YOUR INSTRUCTIONS ▸
The result must match the data exactly, line for line.

──────── RECORDED DATA ────────

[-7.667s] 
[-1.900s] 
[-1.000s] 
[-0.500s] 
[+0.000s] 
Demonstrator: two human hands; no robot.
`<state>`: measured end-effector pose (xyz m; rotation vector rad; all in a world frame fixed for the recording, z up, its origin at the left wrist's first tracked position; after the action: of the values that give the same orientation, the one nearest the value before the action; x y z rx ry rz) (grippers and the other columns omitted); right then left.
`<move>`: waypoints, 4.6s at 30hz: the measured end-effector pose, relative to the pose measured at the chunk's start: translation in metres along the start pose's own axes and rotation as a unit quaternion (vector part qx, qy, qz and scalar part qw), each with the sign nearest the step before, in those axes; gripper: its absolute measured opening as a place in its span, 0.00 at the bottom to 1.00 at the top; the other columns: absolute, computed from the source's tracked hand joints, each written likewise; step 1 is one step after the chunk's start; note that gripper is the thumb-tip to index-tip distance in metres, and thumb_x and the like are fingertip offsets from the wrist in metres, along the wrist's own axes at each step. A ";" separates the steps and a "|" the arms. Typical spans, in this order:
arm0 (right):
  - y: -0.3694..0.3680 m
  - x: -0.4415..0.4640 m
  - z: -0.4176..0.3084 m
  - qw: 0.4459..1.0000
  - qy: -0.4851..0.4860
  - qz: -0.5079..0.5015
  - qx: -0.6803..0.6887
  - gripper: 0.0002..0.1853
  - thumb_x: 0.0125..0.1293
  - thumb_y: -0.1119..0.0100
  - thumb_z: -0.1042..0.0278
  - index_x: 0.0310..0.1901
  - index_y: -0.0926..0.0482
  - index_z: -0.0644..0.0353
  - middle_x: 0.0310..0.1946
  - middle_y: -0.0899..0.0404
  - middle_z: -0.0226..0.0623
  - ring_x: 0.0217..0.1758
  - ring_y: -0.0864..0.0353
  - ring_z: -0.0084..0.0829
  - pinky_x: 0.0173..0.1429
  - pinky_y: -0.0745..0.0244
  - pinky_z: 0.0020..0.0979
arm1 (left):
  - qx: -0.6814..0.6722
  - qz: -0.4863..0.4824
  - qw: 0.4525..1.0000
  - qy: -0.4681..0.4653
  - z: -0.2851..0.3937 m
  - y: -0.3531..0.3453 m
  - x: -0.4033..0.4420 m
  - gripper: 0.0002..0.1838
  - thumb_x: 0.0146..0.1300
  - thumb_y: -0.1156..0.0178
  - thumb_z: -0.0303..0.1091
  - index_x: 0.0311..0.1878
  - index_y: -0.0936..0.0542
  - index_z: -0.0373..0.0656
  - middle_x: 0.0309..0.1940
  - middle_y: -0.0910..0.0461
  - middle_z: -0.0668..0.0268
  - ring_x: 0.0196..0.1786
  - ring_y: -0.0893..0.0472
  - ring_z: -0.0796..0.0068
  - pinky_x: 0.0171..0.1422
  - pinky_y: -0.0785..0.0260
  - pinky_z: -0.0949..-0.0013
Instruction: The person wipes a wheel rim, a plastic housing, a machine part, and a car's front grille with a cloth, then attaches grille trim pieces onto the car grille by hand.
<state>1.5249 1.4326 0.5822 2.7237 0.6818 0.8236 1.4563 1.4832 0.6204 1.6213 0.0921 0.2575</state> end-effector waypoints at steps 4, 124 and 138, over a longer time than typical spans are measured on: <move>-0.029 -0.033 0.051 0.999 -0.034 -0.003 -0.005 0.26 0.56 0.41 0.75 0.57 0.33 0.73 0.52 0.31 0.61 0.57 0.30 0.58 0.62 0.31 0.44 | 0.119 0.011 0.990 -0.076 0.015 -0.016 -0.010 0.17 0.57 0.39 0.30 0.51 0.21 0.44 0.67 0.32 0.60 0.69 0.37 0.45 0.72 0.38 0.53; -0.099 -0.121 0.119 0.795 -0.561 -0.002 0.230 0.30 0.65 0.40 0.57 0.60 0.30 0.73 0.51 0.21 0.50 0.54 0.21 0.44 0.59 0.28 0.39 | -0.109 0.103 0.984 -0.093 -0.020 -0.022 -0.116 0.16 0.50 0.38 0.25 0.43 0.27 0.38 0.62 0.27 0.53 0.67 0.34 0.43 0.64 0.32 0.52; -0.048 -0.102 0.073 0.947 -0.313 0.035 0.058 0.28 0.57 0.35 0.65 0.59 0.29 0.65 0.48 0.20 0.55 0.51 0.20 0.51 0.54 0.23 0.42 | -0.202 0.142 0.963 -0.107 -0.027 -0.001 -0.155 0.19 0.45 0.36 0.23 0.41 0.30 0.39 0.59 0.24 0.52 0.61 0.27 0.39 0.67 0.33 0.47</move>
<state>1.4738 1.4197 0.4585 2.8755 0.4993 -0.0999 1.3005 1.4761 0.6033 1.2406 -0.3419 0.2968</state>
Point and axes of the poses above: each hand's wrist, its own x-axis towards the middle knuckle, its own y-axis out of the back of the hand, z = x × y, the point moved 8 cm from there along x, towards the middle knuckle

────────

OUTPUT ▸
[-7.667s] 
[-1.900s] 
[-1.000s] 
[-0.500s] 
[+0.000s] 
Demonstrator: two human hands; no robot.
`<state>`: measured end-effector pose (xyz m; rotation vector rad; all in a world frame fixed for the recording, z up, its origin at the left wrist's first tracked position; after the action: of the values that give the same orientation, the one nearest the value before the action; x y z rx ry rz) (grippers and the other columns omitted); right then left.
`<move>`: waypoints, 4.6s at 30hz: the measured end-effector pose, relative to the pose measured at the chunk's start: translation in metres along the start pose's own axes and rotation as a unit quaternion (vector part qx, qy, qz and scalar part qw), each with the sign nearest the step before, in those axes; gripper: its absolute measured opening as a place in its span, 0.00 at the bottom to 1.00 at the top; the other columns: absolute, computed from the source's tracked hand joints, each written likewise; step 1 is one step after the chunk's start; note that gripper is the thumb-tip to index-tip distance in metres, and thumb_x and the like are fingertip offsets from the wrist in metres, along the wrist's own axes at each step. A ";" separates the steps and a "|" the arms. Typical spans, in this order:
arm0 (right):
  - y: -0.3694..0.3680 m
  - x: -0.4415..0.4640 m
  - z: -0.4176..0.3084 m
  - qw: 0.4459..1.0000
  - qy: -0.4851..0.4860
  - qz: -0.5079..0.5015
  - qx: -0.6803..0.6887
  - gripper: 0.0002..0.1853
  - thumb_x: 0.0125..0.1293
  - thumb_y: -0.1119..0.0100
  - thumb_z: -0.1042..0.0278
  - index_x: 0.0310..0.1901
  - index_y: -0.0926..0.0482
  - index_z: -0.0644..0.0353
  - middle_x: 0.0310..0.1946
  - middle_y: -0.0899..0.0404
  - middle_z: -0.0226..0.0623
  - ring_x: 0.0217..0.1758
  - ring_y: -0.0864..0.0353
  - ring_z: -0.0084..0.0829
  - pinky_x: 0.0173..0.1429
  - pinky_y: -0.0745..0.0244
  - pinky_z: 0.0020..0.0979
arm1 (left):
  - qx: -0.6814..0.6722
  - qz: -0.4863..0.4824
  - qw: 0.4525..1.0000
  - qy: -0.4681..0.4653
  - z: -0.2851..0.3937 m
  - y: -0.3531..0.3453 m
  - x: -0.4033..0.4420 m
  - gripper: 0.0002..0.1838
  - thumb_x: 0.0146..0.1300
  - thumb_y: -0.1156..0.0178
  - thumb_z: -0.0303..0.1091
  - index_x: 0.0311..0.1878
  - index_y: -0.0936..0.0542
  - index_z: -0.0373..0.0656
  - middle_x: 0.0309..0.1940
  - middle_y: -0.0910..0.0461
  - middle_z: -0.0668..0.0268
  - ring_x: 0.0196..0.1786
  - ring_y: -0.0893..0.0472
  - ring_z: -0.0796..0.0068
  - pinky_x: 0.0171..0.1422
  - pinky_y: -0.0785..0.0260
  - pinky_z: -0.0949..-0.0013
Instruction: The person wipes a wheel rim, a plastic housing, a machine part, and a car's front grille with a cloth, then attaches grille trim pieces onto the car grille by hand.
<state>1.5249 1.4326 0.5822 2.7237 0.6818 0.8236 1.4563 1.4832 0.6204 1.6213 0.0921 0.2575</state> end-effector waypoints at steps 4, 124 and 138, over a longer time than typical spans are measured on: <move>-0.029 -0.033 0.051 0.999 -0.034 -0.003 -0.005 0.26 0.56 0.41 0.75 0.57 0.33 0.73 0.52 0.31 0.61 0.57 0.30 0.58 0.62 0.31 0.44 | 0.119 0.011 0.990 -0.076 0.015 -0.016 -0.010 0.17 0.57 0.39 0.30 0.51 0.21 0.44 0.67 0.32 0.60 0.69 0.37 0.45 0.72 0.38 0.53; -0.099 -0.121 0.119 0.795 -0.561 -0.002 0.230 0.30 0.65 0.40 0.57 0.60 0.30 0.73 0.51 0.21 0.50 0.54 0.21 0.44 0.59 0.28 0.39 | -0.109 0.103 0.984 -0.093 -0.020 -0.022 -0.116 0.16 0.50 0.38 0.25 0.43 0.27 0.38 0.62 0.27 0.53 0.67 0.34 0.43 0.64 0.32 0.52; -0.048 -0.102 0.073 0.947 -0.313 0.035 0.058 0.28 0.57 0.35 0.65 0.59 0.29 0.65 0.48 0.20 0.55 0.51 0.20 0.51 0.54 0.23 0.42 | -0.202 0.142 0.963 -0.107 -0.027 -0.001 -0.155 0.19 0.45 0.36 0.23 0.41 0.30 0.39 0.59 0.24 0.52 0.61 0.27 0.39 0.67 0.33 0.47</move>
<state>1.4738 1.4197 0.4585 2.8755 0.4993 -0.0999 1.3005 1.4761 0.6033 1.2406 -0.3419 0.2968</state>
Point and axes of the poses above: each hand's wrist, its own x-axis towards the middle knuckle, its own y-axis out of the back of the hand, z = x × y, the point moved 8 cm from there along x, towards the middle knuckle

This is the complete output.